Dans les chaleureux locaux du Planning familial 47, en haut du vieux bâtiment de la Bourse du travail, on vous écoute, on vous soutient, on vous aide... Et on s’inquiète. Le Planning a beau faire partie du Collectif des Associations Partenaires de l’École Publique (CAPE), le nombre des interventions en milieu scolaire ne cesse de diminuer. Selon la présidente, on est passé, en gros, de 120 interventions en 2012, à 70 en 2013 puis 40 en 2014, sur le département. En cause ? La période réactionnaire qui a vu les attaques contre l’ABCD de l’égalité, et où les anti-éducation sexuelle trouvent un nouvel espace, dans le sillage des activistes de “La manif pour tous”. Pourtant, ce n’est pas l’argent qui fait défaut pour ces interventions : l’Agence Régionale de la Santé a toujours les mêmes enveloppes à disposition dans ce but. Alors ? Le Planning ne peut impulser ces actions ; ce sont les établissements qui gardent l’initiative de ces projets. Aujourd’hui, ils en montent moins, ou plus du tout. Par contre, lors d’un passage à l’acte, toute une panoplie de pompiers va être déployée – sur la seule classe concernée. Et là, on fera appel au Planning, au Centre d’information pour les droits des femmes... Où est passée la prévention ? Et l’enseignement obligatoire de l’éducation à la sexualité, en vigueur dès 1996, particulièrement réaffirmé dans la circulaire de 2003 (1) ? Dans les établissements, la dénomination “éducation à la sexualité” est un passeport pour les oubliettes. L’administration se montre bien plus empressée à traquer l’application d’un “socle commun” qu’à veiller à la mise en place effective d’un enseignement aussi fondamental à la structuration de la personnalité.
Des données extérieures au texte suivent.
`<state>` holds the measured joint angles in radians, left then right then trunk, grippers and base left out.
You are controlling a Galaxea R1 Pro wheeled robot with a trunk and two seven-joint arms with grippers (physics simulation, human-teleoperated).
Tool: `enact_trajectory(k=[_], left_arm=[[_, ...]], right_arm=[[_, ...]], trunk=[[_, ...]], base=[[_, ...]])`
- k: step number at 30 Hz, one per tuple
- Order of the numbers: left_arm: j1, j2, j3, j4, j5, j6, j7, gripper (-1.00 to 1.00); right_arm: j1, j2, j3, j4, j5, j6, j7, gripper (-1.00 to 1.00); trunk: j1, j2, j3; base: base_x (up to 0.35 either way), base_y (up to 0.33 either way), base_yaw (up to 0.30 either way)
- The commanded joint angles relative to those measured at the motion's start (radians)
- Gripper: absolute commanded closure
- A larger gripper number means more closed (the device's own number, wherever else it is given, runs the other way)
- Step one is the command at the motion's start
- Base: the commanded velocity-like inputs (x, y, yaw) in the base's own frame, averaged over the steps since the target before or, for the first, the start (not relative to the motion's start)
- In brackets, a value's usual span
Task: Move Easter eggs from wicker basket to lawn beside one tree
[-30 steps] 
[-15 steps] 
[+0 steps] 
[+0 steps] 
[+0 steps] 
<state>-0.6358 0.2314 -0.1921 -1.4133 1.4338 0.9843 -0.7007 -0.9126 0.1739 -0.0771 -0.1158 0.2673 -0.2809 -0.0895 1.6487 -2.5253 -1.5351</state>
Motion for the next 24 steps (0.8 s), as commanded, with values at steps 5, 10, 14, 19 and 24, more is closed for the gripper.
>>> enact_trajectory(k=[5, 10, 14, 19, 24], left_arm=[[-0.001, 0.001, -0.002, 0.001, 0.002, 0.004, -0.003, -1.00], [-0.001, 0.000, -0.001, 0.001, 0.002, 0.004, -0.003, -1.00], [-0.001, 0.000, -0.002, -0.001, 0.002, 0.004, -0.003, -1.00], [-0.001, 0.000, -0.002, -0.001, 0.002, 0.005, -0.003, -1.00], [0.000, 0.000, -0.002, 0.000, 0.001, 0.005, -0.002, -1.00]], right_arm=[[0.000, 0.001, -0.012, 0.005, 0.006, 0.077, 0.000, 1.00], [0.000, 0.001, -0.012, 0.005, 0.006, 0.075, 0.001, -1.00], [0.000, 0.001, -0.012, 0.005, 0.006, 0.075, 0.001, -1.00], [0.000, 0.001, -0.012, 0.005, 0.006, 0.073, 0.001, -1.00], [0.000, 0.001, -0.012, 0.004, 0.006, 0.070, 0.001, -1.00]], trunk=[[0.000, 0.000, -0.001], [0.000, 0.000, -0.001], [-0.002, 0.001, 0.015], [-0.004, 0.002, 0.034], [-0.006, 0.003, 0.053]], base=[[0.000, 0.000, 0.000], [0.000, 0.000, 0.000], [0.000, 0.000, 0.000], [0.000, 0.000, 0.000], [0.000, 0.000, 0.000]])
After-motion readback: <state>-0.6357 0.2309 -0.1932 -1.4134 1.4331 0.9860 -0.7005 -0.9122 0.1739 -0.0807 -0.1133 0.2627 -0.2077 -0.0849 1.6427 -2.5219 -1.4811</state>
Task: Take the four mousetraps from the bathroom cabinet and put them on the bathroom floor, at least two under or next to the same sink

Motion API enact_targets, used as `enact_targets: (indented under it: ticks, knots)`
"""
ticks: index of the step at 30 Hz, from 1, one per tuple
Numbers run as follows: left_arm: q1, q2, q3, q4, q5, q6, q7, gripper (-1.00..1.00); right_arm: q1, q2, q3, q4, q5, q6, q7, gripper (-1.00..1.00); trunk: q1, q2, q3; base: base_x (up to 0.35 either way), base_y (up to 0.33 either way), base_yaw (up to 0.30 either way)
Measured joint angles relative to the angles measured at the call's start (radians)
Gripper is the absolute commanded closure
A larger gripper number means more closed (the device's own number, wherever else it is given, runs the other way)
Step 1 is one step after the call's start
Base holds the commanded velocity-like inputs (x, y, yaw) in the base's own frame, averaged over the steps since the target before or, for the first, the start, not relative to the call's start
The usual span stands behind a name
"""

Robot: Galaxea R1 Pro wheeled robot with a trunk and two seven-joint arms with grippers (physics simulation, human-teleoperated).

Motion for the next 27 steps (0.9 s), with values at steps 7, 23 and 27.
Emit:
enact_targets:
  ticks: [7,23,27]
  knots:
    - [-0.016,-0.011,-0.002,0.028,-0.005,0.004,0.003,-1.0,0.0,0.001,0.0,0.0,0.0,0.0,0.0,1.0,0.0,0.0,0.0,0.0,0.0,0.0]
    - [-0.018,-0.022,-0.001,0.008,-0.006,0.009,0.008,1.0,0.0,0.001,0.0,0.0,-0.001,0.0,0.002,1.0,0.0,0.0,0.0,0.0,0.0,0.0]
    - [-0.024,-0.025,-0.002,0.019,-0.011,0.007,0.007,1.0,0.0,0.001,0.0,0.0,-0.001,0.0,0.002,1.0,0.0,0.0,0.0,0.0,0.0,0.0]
Après, on nous pondra des lois répressives sur les récidivistes sexuels... Et en attendant, les anti-IVG veulent purement et simplement supprimer le Planning des intervenantEs en milieu scolaire. C’est l’objet de la pétition lancée par “Droit de naître” adressée à Mme Belkacem, et qui, début novembre, dépasse les 6000 signatures, selon le site. Le Planning familial a rédigé une lettre de réponse à l’attention de ses partenaires (2). Sera-t-il entendu ? ChacunE, dans nos établissements, de l’école au lycée, nous pouvons faire intervenir le Planning pour assurer l’obligation légale de l’éducation à la sexualité. Maintenant plus que jamais, c’est le moment de déposer de tels projets auprès des directions.

Claire Demel

(1) Circulaire n°2003-027 du 17-2-2003, à lire sur http://www.education.gouv.fr/botexte/bo030227/MENE0300322C.htm

(2) À lire sur http://www.reussirlegalitefh.eu/media/files/planning.pdf

Ça n’arrive pas qu’aux autres !

Nous nous sommes retrouvées à une dizaine de femmes pendant un trimestre au local du PAS (Programme d’action sociale) pour échanger autour d’une situation traumatisante que subissent plus de 30 % de femmes dans le monde et dont nous avons été victimes, à savoir la violence dite conjugale. Tous les mardis, nous nous réunissions de 14h à 16h pour d’abord faire connaissance et témoigner entre nous en fonction de nos identités et en respectant nos personnalités, de l’histoire de chacune. Ces échanges nous ont permis de prendre conscience que nous n’étions plus seules et nous ont donné des clefs pour tracer un nouveau chemin. Cela nous a redonné confiance et le goût de vivre. Nous avons participé à des ateliers de soins esthétiques : manucure, auto-relaxation, relooking vestimentaire, art plastique (fabrication d’un totem représentant les non-dits). Durant et à l’issue de ce trimestre, plusieurs d’entre nous ont pu connaître une situation familiale et sociale plus apaisée : retrouvailles avec nos enfants, un nouvel environnement, un travail, une joie de vivre.

La reconstruction est en cours : il faudra donner du temps au temps mais un premier pas vers une identité pleine et entière a été fait. Quand on n’a pas la parole, le corps “accuse le-s coup-s” de toutes les façons. Retrouver le droit de dire “NON” ensemble nous a été essentiel.